Basically, the lower the offset, the more flexible and agile the ankles and calves need to be. Runners who naturally tend to run midfoot or forefoot can usually manage a low 4mm drop right away. Runners with chronic knee problems can also benefit from running shoes with a low offset, because here the impact forces are not concentrated in the knee area, but in the lower leg and foot area. Runners with an aggressive heel running style and those prone to tension in the calf area, on the other hand, should reach for a running shoe with a higher offset of 10 to 12 mm. Those with an irritated Achilles tendon are also better off with a higher drop. All in all, running shoes with a high drop are gentler on the "basement" - ankle, Achilles tendon, lower leg - but put more strain on the hips and knee joints. Running shoes with a low or zero drop are the other way around: they are easier on the knees and hips, but place more stress on the feet and lower legs.

Altra Running - Inventor of the Zero Drop

The American brand Altra is still considered an insider tip here, but among trail runners it already has numerous enthusiastic supporters. Already in 2009 the two ultra runners Golden Harper and Brian Beackstead launched their own label Altra Running. The reason was the growing dissatisfaction with conventional running shoes: As running store owners, Harper was hearing more complaints about recurring pain and injury patterns. The cause was quickly found: unsuitable running shoes. Harper then began melting the soles of commercial running shoes and removing the raised heels. The zero drop running shoe was born and zero drop became Altra's trademark. Similar to barefoot running, the balanced level of forefoot and heel allows for a direct feel of the ground and optimal power transfer: The foot maintains a natural movement pattern despite cushioning. Altra's Zero Drop principle strengthens the Achilles heel and calf muscles, promoting an efficient forefoot running style.
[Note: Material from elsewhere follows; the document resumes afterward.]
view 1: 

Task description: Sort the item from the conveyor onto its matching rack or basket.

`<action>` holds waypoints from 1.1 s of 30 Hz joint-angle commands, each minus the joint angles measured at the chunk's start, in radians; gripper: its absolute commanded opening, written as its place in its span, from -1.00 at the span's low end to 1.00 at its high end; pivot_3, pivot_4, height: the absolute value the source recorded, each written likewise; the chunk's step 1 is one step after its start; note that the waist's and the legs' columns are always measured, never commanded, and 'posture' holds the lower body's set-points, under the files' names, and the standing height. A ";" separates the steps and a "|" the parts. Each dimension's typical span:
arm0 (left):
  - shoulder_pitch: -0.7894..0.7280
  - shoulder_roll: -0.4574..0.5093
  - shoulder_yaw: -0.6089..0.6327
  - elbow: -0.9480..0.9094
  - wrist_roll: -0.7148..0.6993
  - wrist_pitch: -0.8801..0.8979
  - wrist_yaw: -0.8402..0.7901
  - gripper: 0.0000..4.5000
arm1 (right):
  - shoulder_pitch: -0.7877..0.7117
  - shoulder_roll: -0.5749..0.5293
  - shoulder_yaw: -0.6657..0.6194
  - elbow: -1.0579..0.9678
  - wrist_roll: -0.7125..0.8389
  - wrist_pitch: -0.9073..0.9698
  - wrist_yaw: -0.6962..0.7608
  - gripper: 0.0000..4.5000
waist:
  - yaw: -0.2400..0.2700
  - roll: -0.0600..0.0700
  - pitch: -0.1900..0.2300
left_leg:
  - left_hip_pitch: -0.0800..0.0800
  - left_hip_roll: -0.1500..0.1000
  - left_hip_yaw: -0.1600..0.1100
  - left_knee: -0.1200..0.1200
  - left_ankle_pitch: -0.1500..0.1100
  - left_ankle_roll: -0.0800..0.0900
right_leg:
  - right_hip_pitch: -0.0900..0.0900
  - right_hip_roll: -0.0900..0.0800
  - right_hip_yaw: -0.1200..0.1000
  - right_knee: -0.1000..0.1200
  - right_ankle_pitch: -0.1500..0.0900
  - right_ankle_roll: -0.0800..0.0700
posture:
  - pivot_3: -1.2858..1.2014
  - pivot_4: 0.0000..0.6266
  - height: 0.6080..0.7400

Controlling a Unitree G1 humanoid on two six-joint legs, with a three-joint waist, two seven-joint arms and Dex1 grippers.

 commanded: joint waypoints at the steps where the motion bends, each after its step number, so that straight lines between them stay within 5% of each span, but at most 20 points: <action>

Another unique feature of Altra running shoes is the roomy toe box: it allows the toes to spread naturally while running. This natural foot position, in turn, provides more stability and a more powerful push-off. Altra today offers a wide range of trail and road running shoes. The range includes both maximally cushioned running shoes (e.g. Altra Duo, Altra Lone Peak) and models in the minimal range (Altra Instinct, Altra Vanish-R) for a wide variety of uses.